The studying is the background process. The call is a completed event, so it goes in passato prossimo.
2) Habit or routine in the past (“used to”)
This is the classic “used to” meaning.
- Da piccolo andavo al mare ogni estate. (dah PEEK-koh-loh ahn-DAH-voh ahl MAH-reh OH-ny ee-STAHT-eh)
When I was little, I used to go to the sea every summer.
Time phrases like ogni giorno (OH-ny JOR-noh, every day), sempre (SEHM-preh, always), spesso (SPEHS-soh, often) strongly pull you toward imperfetto.
3) States, feelings, and descriptions in the past
Imperfetto is the default for “how things were.”
-
Era stanco. (EH-rah STAHN-koh)
He was tired. -
La città era bellissima. (lah cheet-TAH EH-rah behl-LEE-see-mah)
The city was beautiful.
This is one of the most “Italian” uses in storytelling: you paint a scene, then you drop events into it.
4) Background in narration (scene-setting)
In spoken Italian, imperfetto is the tense of atmosphere.
- Era tardi, faceva freddo, e pioveva. (EH-rah TAHR-dee, fah-CHEH-vah FREHD-doh, eh pyoh-VEH-vah)

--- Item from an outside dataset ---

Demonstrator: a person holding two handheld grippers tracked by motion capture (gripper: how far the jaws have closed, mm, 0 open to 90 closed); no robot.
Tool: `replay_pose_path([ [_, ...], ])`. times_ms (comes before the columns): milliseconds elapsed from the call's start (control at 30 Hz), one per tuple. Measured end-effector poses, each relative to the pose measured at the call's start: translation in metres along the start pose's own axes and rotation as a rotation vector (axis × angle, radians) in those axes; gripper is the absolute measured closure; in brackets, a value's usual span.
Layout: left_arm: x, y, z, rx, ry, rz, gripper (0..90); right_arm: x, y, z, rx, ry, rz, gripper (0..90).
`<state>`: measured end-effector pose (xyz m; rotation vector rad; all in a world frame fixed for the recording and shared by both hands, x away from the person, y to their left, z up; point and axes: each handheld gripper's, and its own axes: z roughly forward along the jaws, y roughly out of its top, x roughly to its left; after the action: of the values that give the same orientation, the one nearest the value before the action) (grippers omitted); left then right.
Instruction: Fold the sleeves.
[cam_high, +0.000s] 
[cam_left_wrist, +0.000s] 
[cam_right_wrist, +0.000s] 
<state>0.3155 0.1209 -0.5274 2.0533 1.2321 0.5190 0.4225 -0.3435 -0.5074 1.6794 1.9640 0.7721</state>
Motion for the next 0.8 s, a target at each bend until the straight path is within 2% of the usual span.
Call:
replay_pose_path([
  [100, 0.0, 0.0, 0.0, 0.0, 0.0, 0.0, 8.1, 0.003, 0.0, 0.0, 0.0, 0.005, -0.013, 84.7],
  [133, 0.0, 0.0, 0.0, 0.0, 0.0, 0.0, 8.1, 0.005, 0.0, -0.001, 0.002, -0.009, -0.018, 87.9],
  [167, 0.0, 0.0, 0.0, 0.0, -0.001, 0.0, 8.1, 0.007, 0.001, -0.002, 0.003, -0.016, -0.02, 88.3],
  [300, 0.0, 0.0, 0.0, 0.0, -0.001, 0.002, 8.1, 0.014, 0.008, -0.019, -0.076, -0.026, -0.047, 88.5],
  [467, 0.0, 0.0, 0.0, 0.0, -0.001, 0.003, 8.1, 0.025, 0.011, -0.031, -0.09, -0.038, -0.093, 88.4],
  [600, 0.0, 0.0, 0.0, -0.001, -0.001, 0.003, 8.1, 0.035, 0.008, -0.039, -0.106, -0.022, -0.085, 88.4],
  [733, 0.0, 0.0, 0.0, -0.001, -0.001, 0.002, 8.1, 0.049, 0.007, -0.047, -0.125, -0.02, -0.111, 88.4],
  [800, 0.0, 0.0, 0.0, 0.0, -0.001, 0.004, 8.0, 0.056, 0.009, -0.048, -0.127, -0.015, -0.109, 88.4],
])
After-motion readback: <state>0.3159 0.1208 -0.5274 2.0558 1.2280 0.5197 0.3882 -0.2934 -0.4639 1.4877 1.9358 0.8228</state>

It was late, it was cold, and it was raining.
Then the plot moves:
- A un certo punto è arrivato Luca. (ah oon CHEHR-toh POON-toh eh ah-ree-VAH-toh LOO-kah)
At a certain point, Luca arrived.
This “imperfect background + perfective event” rhythm is one reason Italian dialogue in films feels so vivid.
5) Polite softening (especially with volere, dovere, potere)
In many contexts, imperfetto can soften a request or statement, making it less abrupt.
-
Volevo chiederle una cosa. (voh-LEH-voh kyay-DEHR-leh OO-nah KOH-zah)
I wanted to ask you something. -
Dovevo parlarle. (doh-VEH-voh pahr-LAHR-leh)
I needed to talk to you.
This is pragmatics, not “past time” in a strict sense. It is common in service encounters and formal talk, and it aligns with what reference works on Italian usage discuss when they treat tense choice as a politeness strategy (see Treccani and Accademia della Crusca usage notes, accessed 2026).
🌍 Why Italians love imperfetto in stories
In Italian conversation, people often begin anecdotes with a scene: weather, mood, what they were doing. Imperfetto is the default because it signals "this is the background, stay with me." Then passato prossimo delivers the punch: who arrived, what happened, what changed.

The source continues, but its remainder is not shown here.